Raw data below:

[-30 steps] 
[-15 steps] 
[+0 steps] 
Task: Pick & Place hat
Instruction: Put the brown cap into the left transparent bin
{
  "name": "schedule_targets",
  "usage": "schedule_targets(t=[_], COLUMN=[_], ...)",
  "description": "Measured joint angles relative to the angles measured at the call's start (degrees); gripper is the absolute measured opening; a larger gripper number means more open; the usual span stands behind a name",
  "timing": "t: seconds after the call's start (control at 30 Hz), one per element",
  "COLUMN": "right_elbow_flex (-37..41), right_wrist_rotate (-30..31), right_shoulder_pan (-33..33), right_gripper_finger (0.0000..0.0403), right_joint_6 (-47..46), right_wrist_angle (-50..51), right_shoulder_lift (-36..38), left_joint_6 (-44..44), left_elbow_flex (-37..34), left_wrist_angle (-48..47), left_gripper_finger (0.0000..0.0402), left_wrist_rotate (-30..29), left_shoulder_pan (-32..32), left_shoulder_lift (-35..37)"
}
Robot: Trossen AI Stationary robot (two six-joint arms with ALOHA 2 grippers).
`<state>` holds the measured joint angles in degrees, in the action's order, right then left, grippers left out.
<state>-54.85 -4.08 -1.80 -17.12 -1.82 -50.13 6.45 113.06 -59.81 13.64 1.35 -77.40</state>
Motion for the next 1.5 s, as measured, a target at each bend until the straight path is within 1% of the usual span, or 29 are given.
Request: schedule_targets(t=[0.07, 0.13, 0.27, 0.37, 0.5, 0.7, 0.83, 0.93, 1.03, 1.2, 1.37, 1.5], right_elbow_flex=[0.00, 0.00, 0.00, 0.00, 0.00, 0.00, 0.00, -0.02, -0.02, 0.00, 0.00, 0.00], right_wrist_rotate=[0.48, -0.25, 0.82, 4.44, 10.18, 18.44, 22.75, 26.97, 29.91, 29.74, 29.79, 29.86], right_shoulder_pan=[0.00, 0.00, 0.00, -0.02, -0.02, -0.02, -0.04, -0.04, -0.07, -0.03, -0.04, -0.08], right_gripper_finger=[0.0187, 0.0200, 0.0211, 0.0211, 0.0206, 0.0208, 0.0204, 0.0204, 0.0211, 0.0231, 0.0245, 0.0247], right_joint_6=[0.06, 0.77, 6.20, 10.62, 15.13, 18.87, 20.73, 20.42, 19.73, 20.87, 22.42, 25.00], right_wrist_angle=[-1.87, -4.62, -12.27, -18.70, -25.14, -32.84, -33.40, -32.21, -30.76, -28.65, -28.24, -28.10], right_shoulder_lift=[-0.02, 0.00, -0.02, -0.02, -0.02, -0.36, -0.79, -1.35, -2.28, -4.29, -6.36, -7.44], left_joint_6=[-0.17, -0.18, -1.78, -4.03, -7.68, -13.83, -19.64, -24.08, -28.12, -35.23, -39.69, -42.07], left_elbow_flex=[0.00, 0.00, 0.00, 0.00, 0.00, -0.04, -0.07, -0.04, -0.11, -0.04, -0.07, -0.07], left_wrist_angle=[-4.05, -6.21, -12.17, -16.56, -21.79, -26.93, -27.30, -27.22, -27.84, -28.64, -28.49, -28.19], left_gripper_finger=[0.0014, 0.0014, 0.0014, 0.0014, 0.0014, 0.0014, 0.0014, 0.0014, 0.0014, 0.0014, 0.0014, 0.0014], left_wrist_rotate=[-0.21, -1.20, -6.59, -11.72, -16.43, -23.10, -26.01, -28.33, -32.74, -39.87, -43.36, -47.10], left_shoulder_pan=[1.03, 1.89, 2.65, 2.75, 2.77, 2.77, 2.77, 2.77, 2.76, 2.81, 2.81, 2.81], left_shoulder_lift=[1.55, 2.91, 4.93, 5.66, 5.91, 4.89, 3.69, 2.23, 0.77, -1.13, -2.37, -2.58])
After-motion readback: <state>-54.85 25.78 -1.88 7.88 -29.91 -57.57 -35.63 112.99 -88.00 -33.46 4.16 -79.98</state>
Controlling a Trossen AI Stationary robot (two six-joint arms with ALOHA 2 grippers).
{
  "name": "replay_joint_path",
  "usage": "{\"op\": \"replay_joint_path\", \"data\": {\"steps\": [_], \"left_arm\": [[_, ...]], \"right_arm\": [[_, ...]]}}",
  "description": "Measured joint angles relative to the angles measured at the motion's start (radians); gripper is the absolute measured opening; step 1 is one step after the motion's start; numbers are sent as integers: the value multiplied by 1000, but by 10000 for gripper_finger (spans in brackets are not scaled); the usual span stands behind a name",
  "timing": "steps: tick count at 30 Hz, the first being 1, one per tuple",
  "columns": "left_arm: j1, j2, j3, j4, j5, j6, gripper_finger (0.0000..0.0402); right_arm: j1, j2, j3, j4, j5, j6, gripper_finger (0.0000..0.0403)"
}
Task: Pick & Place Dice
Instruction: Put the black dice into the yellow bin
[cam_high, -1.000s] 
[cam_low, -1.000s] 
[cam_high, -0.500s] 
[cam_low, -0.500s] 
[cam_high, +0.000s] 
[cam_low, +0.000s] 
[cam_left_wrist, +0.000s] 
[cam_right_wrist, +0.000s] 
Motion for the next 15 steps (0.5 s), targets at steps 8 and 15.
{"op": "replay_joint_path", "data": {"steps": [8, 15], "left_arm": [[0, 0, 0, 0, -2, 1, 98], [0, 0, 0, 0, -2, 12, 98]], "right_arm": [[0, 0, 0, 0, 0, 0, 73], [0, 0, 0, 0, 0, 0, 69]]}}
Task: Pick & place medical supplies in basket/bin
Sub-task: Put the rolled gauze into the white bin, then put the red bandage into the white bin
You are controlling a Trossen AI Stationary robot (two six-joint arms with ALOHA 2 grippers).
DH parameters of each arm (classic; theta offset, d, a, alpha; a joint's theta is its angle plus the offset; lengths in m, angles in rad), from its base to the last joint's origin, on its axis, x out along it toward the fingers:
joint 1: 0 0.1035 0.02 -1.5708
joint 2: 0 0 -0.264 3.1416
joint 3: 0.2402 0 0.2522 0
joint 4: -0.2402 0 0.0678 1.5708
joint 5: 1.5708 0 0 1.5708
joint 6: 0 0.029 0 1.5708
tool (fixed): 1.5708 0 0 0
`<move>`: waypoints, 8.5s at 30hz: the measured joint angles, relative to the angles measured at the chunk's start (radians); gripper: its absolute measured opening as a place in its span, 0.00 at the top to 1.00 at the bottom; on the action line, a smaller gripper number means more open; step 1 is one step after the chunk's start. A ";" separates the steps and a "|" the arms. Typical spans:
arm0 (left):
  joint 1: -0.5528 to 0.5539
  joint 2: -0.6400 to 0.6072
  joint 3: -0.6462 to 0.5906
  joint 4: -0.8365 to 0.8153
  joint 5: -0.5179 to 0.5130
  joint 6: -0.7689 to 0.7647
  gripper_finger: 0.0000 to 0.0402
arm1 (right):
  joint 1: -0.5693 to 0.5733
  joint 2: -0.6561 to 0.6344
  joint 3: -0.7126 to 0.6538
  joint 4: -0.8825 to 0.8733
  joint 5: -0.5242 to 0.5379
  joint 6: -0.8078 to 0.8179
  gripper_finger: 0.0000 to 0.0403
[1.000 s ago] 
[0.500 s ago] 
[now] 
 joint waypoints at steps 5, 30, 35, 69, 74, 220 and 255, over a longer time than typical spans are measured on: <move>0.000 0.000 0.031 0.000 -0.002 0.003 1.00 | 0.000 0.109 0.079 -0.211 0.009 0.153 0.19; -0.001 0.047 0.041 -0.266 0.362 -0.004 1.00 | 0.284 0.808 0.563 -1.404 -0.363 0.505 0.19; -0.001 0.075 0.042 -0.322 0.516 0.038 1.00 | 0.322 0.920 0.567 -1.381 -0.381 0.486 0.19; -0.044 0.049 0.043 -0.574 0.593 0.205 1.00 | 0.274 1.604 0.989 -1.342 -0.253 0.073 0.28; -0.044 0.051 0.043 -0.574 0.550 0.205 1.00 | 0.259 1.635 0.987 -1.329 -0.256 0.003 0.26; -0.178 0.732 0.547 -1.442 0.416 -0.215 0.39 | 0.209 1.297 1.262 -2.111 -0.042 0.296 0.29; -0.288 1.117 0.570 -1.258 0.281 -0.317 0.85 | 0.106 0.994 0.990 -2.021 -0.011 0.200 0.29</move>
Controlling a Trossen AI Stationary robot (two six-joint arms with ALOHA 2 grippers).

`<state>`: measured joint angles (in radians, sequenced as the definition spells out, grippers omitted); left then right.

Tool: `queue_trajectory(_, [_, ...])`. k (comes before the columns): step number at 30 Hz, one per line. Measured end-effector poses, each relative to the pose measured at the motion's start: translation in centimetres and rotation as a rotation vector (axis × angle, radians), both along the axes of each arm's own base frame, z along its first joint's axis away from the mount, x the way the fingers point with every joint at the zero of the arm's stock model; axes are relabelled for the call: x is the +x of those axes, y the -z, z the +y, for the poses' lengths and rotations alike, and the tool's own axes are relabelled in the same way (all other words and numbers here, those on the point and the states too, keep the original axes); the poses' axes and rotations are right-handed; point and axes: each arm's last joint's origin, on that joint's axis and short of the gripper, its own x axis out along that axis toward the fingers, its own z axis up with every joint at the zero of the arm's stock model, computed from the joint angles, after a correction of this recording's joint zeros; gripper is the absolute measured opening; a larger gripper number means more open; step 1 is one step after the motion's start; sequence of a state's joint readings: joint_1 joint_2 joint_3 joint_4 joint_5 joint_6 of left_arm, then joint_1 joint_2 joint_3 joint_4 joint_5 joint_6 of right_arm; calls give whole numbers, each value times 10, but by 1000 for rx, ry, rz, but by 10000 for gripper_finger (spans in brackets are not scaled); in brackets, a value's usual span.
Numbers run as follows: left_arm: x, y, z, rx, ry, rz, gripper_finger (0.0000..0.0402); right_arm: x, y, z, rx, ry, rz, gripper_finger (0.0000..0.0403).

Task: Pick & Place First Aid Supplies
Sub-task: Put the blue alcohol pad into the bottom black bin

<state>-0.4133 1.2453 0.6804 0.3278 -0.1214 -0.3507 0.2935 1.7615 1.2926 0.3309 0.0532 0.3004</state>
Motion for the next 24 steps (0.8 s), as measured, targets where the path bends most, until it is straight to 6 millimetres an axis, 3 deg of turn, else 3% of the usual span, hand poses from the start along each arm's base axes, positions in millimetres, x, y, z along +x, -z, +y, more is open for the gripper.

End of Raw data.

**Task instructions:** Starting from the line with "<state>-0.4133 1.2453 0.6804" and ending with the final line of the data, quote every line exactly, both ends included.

**Task output:**
<state>-0.4133 1.2453 0.6804 0.3278 -0.1214 -0.3507 0.2935 1.7615 1.2926 0.3309 0.0532 0.3004</state>
Motion for the next 24 steps (0.8 s), as measured, targets where the path bends most, until it is straight to 6 millimetres an axis, 3 deg of turn, else 3% of the usual span, hand poses from the start along each arm's base axes, positions in millimetres, x, y, z along +x, -z, +y, more is open for the gripper.

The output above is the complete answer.